Banderas, na idade em que está, poderia fazer o papel de David, mas Hollywood o tornou muito caro. E Javier Bardem, que escolhi em seu lugar, teria adorado fazer Victor. Mas para mim havia um físico que correspondia completamente a David: bastante musculoso, com o pescoço e ombros bem largos, como os paraplégicos.
Pergunta - E as mulheres?
Almodóvar - Francesca Neri me agradou por sua qualidade felina. Bem, Elena tem um papel de culpabilidade, e você poderá dizer que essa não é a característica dominante dos felinos.
Digamos que ela me agrada por sua beleza afetada. Tão branca, parece vampirizada. Quanto a Angela Molina, fazia tempo que queria fazer um filme com ela.
Foram escolhas do ponto de vista físico. Precisei de tempo pra levá-los aonde eu queria. Para um terreno de sinceridade, onde eles se mostrassem por inteiro. Isso me custou o dobro de filme que "A Flor de Meu Segredo".
Pergunta - E o roteiro?
Almodóvar - Foi, junto com o de "Kika", o que mais me custou para escrever. É muito complexo, cheio de elipses. Tive também muitas hesitações por causa dos paraplégicos. Finalmente, evitei o terreno da sexualidade, onde descobri coisas perturbadoras, e insisti nos problemas do casamento.
Pergunta - Que coisas perturbadoras?
Almodóvar - Bem, eles conseguem transar e queriam muito que eu falasse disso. São pessoas combativas, que reivindicam se resolver em tudo, como os outros.
Assim, eles têm ereções usando duas substâncias injetáveis. Mas as ereções duram quatro horas, e, como eles não têm mais sensibilidade, podem se machucar seriamente sem perceber.
Psicologicamente também fiquei sem jeito. Eles têm uma coragem e um orgulho formidáveis. Mas isso não os impede de ter os mesmos defeitos que todo mundo.

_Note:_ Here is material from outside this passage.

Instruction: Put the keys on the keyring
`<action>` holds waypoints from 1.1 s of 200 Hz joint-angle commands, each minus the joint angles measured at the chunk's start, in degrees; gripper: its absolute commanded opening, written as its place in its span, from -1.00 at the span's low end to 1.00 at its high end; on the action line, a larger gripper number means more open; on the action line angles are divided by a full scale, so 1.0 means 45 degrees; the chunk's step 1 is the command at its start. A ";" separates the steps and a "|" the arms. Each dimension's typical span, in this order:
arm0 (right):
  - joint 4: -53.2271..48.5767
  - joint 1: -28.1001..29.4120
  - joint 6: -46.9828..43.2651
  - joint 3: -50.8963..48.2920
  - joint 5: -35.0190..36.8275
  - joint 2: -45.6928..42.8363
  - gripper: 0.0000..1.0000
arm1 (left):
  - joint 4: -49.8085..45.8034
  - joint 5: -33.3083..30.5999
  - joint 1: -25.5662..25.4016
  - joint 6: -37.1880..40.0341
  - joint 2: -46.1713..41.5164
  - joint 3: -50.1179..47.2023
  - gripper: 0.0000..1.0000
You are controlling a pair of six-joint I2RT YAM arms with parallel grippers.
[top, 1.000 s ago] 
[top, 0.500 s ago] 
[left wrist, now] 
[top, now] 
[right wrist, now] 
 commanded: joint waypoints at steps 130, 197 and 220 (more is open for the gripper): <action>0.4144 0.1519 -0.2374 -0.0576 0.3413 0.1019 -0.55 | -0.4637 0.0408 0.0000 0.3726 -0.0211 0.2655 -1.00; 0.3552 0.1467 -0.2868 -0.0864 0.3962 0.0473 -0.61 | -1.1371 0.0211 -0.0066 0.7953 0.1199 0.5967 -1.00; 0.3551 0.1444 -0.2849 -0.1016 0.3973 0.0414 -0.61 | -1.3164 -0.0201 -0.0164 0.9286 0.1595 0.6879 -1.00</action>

Mesmo assim, levei algum tempo para me decidir a não fazer de David um super-herói exemplar, mas apenas um homem, de comportamento humano, que se defende com unhas e dentes quando corre o risco de perder a única coisa que tem: Elena.
Pergunta - E o 13º filme?
Almodóvar - Tenho vários projetos. Entre eles, um "western". Uma história que se passa em um bordel do "far west". Uma índia trabalha lá e tem um filho. Ele cresce e as putas o prostituem. Vai ser um "western" do meu jeito, com homossexualidade e droga, mas também com índios e xerifes.